次の日祖母に逆効果だったと怒って伝えた。でも祖母は何故か笑って、

「そいでよかと、また来たらくさ、そがんしてお経ば唱えっとさ、そいぎ、そんうち来んごとなっけん」と恐ろしい事を行った。

「また来っと!もうえすかとば(怖いんだけど)」と抗議すると、

「なんも怖かこた無か、多分お遍路さんやろう。悪かもんじゃなかけん大丈夫たい。そいけん、ちゃんとお経ば唱えんばいかん。ちゃんと唱えんぎ、もっとえすか事になっど」と脅すように言った。

「もっとえすか事!?どかん事?」と聞いたが、「そりゃ解らん」と暢気に笑った。

 

眠れない私にとっては冗談じゃないという気持ちの方が強かった。

「そーだ、起きなければいいんだ」と子どもながらに思ったが、雨の日の夜は何故か必ず目が覚めて、そして私が起きたのを待っていたかのように足音はやってきた。

段々怖さは無くなっていったが、目が覚めて暫く眠れないのが嫌だった。

 

そのうち、夜半から雨が降っていると「あー今日も来らすとかぁ」と思うようになっていた。

 

そうして何回の雨の夜を過ごしただろう。ある日、雨だったのに、朝までぐっすり寝ていて、目が覚めたとき「あれ?雨やったとに来んやった」と思った。

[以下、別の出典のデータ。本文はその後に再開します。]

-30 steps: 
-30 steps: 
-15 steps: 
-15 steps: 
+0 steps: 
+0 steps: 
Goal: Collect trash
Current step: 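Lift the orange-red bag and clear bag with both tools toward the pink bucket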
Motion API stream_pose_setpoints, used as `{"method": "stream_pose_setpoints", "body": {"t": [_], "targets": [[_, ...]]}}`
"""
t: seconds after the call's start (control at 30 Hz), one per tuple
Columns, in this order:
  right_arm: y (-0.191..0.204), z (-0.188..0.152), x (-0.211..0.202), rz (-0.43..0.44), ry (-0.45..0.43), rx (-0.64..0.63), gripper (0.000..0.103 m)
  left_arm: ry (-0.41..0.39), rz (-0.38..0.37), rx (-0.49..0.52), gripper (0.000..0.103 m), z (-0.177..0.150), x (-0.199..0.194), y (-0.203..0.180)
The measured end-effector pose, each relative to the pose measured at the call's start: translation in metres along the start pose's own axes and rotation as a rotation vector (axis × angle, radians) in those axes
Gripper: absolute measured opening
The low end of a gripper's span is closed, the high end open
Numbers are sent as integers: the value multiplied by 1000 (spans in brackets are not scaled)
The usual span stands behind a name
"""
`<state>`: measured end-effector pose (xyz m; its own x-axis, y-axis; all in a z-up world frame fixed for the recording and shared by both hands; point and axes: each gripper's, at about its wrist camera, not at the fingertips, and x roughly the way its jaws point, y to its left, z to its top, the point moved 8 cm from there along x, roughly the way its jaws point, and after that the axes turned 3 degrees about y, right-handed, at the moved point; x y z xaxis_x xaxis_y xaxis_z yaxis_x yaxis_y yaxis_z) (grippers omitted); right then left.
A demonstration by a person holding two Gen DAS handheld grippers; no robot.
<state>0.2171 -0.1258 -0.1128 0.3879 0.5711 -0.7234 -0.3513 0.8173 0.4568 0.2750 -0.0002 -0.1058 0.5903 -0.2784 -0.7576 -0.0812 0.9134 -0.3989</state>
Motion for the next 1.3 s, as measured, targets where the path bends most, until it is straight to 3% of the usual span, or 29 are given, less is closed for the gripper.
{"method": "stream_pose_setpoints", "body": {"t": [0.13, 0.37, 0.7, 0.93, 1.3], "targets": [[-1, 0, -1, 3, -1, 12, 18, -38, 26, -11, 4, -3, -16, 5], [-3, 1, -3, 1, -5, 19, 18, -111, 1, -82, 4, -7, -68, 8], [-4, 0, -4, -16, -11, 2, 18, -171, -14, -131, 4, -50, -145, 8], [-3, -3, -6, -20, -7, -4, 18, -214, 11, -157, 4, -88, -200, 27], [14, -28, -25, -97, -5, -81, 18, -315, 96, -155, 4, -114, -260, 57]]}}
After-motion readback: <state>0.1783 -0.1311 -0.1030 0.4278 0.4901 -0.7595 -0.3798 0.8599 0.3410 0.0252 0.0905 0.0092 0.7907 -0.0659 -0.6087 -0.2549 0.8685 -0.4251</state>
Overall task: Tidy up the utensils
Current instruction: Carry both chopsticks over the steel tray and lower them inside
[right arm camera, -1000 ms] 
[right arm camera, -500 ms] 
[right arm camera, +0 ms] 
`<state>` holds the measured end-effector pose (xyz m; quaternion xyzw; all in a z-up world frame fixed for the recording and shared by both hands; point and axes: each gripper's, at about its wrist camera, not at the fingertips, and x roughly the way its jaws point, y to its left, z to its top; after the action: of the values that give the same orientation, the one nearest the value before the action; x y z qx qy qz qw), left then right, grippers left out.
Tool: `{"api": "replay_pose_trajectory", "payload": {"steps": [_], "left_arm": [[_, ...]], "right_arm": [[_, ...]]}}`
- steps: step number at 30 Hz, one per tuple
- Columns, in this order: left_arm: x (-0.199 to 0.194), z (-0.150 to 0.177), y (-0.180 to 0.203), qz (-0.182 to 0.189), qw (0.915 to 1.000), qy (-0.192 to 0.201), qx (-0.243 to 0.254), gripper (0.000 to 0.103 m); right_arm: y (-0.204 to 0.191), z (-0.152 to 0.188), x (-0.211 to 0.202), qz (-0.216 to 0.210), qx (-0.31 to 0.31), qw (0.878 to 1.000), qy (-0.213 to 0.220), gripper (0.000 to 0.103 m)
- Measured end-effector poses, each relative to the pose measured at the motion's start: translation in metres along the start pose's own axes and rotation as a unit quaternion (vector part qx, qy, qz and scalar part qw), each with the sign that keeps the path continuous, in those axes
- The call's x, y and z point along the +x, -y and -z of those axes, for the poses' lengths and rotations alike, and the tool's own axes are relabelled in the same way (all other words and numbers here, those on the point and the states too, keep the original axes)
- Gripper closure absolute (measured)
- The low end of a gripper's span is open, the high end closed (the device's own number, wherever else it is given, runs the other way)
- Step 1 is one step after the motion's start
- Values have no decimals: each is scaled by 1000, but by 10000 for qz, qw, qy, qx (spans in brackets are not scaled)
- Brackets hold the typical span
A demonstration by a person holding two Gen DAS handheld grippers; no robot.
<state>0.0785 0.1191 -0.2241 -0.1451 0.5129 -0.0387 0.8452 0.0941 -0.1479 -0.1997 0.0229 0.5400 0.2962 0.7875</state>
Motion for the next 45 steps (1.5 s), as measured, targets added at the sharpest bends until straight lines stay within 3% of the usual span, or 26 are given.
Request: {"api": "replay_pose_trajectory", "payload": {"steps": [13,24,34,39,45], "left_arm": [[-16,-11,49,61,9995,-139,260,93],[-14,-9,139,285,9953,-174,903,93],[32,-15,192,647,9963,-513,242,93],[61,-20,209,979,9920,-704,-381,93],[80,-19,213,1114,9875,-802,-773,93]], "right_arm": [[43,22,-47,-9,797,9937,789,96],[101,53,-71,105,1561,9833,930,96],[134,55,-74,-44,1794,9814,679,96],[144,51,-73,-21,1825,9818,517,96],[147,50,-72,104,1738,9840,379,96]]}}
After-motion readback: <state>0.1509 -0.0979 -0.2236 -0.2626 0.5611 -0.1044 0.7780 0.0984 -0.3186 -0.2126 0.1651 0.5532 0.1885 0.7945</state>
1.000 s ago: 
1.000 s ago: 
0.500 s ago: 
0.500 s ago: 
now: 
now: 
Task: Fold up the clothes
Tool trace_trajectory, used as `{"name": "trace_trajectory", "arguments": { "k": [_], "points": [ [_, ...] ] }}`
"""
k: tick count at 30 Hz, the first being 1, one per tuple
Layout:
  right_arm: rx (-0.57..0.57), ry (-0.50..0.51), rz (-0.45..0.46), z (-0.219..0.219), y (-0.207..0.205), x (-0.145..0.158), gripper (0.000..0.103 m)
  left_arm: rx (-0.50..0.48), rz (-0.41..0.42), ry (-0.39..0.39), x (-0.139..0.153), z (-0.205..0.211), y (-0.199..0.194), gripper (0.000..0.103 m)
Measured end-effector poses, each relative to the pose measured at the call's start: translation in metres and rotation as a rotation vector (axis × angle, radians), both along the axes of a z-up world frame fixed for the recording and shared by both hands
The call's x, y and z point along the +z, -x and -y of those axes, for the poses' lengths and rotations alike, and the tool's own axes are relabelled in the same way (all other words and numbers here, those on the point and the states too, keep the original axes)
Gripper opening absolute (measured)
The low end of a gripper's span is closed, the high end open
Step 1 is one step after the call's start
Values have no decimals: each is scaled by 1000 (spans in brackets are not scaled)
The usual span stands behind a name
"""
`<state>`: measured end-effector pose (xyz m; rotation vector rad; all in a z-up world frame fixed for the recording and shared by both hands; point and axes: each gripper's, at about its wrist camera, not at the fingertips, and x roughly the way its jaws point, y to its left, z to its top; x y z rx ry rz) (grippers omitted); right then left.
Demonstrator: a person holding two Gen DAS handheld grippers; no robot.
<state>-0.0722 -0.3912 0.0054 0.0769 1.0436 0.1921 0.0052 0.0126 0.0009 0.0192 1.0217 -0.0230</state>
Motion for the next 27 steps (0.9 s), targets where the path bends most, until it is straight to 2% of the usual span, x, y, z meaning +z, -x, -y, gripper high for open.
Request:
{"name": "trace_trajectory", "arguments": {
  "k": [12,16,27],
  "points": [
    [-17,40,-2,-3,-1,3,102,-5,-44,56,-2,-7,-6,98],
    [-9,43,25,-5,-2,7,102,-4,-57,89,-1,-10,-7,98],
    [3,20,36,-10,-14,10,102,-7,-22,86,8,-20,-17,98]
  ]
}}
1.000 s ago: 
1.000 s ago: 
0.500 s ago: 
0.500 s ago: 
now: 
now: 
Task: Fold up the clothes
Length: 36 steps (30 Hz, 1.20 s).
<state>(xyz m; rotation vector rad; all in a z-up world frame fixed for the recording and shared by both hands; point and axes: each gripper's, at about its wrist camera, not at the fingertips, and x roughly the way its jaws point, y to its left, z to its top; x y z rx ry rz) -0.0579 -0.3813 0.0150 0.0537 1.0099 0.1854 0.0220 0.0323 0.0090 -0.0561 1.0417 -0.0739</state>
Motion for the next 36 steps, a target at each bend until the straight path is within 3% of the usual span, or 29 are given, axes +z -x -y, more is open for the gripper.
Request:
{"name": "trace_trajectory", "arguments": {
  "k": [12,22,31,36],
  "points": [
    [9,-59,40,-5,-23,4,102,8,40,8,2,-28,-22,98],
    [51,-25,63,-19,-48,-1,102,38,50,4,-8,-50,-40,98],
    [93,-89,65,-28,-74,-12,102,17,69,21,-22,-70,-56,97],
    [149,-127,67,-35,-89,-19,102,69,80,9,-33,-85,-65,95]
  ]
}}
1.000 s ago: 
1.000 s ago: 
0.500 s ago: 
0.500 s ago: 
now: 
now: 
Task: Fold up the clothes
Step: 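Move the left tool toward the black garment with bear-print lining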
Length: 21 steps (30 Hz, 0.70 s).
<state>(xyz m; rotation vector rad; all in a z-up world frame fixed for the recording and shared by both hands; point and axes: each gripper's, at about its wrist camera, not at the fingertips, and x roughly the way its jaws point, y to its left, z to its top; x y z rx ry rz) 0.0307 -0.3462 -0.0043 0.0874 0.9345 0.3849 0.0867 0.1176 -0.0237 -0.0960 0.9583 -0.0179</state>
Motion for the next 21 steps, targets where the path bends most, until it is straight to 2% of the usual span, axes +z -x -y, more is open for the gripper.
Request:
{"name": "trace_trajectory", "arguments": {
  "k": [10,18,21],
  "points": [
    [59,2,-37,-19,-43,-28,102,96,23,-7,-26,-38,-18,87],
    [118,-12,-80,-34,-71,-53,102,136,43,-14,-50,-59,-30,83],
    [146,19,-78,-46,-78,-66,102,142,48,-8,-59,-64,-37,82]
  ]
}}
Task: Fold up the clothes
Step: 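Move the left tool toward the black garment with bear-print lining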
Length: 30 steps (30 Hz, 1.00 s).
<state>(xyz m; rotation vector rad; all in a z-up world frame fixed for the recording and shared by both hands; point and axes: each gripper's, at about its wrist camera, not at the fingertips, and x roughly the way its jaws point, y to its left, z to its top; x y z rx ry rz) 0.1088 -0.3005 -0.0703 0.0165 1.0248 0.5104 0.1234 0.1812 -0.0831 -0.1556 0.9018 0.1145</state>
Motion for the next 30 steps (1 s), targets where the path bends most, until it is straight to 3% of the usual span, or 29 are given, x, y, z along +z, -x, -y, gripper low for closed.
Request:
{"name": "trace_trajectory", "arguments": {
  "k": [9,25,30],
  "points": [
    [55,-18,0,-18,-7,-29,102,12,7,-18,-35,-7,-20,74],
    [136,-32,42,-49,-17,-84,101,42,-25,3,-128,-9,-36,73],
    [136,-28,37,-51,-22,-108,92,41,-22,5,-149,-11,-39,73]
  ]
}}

祖母に「昨日は雨やったとに、来らっさんやったば」と伝えると、「気が済んだとやろ」と言われた。

私は何が何だかわからなかったが、「もう来ない」と言うことが解ってホッとした。

 

大人になって父にこの事を話した。そうしたら父は「そういえば、昔あの辺りには裏遍路があったからな~」と教えてくれた。

裏遍路とは、病気とかで普通の偏路ルートを往来出来ない人たちが、別のルートでお遍路をする事らしい。

私たちが住んでいた田舎にもそのルートがあったと聞いた事があると父は教えてくれた。

なぜ雨の日だけなのかと聞くと、父は、「これは想像だけど、きっと雨の日の夜に何かトラブルがあって、思いを遂げられなかったんじゃないか?」と言った。

「それじゃ、なんで家の前で念仏唱えて気が済んだって事になったの?」と聞くと、

「だってさ、家には弘法大師の曰くつきの像があったじゃないか。お前のお経でそれに気づき、それをお参りして気が済んだんだろう」と言った。

私は「その想像合っていると思う、そしてばあさん、知っていたんだ、知っていて、私にやらせたな」と愕然とした。

父は「してやられたな」と笑った。

 

あれから何年も経つ。今でも、夜中に雨が降っていると何処からとも無くあの足音が聞こえるような気がする。

そして、怖いような、懐かしいような気持ちに包まれ、雨音を聞きながら眠りにつくのだ。